Nigel Chubb, director and chief executive of the Engineering Employers’ Federation in the East Midlands, says that ‘possibly more by chance than design’ the region has become home to small groups of specialised companies.
‘Unlike the West Midlands, we have no big regional centre, which some have seen as a problem,’ says Chubb. ‘But I see it as an advantage, because we have distinct pools of success in various areas and have never had all our eggs in one basket.’
The motorsport cluster in Northamptonshire, machine tools around Leicester, suppliers serving Alstom in Lincolnshire and even Raleigh (still an important employer in Nottingham) are among the well-established East Midlands hubs. It is home to plants of world-class companies, such as Rolls-Royce, Toyota and Adtranz. The DTI acknowledges it supports an aerospace cluster of ‘international significance’.
But Chubb says predicting the regional investment plans of companies like these has become almost impossible, given the complex global markets in which they operate.’It is very hard to know what the plans for these sites are, because the people running them at local or even national level may not know,’ he says. ‘All we can do is develop a first-rate infrastructure, regionally and in the UK as a whole.’
To help create that infrastructure, the Midlands business community is forging strong links with local universities. Along with the RDAs and business community, universities are at the forefront of a three-pronged push to commercialise the Midlands’ engineering and technology innovators.
In the West Midlands, Warwick University is lead partner in the Mercia Institute of Enterprise, a joint venture by several of the region’s universities, including Aston, Birmingham and Keele.
The institute wants to set up at least 10 new firms in fast-growing technology markets each year by encouraging engineering and science students to commercialise innovations. Financial support and business training to the tune of £10m is being provided.
In the east Midlands, Nottingham University’s Institute for Enterprise and Innovation has similar aims. The Rolls-Royce Manufacturing Technology Research Centre, also at Nottingham, aims to help engineering research work hand in hand with the needs of industry.
There are also encouraging signs that individual sectors in the Midlands are now more prepared to blow their own trumpets.

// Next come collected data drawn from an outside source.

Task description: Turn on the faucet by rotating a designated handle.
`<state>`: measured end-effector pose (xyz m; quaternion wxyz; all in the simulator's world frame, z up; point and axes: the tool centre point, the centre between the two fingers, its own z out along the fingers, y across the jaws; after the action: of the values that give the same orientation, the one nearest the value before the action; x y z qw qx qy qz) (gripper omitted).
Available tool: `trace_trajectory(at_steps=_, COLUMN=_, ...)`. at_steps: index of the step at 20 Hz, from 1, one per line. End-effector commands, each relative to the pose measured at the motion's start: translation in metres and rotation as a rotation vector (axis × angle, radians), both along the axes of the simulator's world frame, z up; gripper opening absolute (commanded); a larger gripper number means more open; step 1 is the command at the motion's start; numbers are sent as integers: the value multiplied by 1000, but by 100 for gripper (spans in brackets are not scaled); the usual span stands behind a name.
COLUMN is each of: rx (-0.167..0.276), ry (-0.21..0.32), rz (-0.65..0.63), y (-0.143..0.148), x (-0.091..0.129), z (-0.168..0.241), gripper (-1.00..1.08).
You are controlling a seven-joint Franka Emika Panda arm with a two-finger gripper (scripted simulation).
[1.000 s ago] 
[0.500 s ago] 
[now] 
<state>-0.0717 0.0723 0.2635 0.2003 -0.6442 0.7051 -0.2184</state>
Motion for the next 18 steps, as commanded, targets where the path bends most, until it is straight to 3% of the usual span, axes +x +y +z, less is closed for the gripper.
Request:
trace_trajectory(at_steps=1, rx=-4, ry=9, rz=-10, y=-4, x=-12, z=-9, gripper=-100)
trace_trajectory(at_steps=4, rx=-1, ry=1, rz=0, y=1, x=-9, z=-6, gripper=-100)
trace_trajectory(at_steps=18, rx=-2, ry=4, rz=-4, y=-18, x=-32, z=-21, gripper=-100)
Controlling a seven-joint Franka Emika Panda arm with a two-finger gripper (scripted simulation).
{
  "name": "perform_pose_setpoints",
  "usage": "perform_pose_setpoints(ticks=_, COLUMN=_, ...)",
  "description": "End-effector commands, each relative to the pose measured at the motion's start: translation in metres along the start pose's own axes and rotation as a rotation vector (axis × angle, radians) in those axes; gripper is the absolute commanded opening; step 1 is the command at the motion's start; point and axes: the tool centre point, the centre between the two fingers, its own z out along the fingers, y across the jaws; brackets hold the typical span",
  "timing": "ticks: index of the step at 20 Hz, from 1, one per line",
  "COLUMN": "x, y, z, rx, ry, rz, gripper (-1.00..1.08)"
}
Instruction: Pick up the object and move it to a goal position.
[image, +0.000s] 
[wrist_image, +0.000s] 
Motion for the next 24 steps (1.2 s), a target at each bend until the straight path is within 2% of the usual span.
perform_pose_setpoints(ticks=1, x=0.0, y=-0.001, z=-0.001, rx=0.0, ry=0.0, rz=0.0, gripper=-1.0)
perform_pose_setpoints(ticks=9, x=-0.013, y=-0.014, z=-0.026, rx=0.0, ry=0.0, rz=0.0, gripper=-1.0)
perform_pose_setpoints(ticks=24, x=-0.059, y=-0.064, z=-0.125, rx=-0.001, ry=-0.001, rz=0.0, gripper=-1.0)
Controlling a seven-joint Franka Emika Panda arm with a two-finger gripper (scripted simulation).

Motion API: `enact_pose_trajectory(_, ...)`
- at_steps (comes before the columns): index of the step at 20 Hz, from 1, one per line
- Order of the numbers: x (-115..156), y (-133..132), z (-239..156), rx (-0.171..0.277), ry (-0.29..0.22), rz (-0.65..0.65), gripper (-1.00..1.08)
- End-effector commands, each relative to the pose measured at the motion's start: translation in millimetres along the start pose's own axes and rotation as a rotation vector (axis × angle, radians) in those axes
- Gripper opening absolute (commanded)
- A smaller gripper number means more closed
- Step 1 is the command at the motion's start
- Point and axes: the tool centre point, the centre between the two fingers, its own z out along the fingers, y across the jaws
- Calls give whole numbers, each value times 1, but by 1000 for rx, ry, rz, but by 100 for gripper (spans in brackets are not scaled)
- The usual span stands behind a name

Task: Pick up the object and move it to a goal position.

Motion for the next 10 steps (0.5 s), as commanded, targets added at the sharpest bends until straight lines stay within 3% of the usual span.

One notable example is Motorsport Valley, an initiative led by the Motorsport Industry Association (MIA), which has gained the enthusiastic support of the RDAs.
The more than 4,000 businesses involved in providing engineering, technology and other services to global motorsport are mostly located in a corridor taking in the east and West Midlands along with the south east and East Anglia.
This corridor is unique to the UK, employs 30,000 engineers and turns over around £3bn. But the MIA realised its position in such a global sport is fragile, with North American and Asian competitors all too willing to take advantage of any weakness.
Its response was the Motorsport Valley Pathfinders to Prosperity, an initiative in conjunction with the RDAs to provide the support and investment needed to keep its world-class status. This includes forging better links between motorsport teams and local technology, and includes plans for a UK motorsport academy.
Keeping the critical mass of the motorsport industry in the UK is just one of the many challenges facing the Midlands. If such high-tech jobs can prosper, then the region could see a dramatic turnaround over the next decade.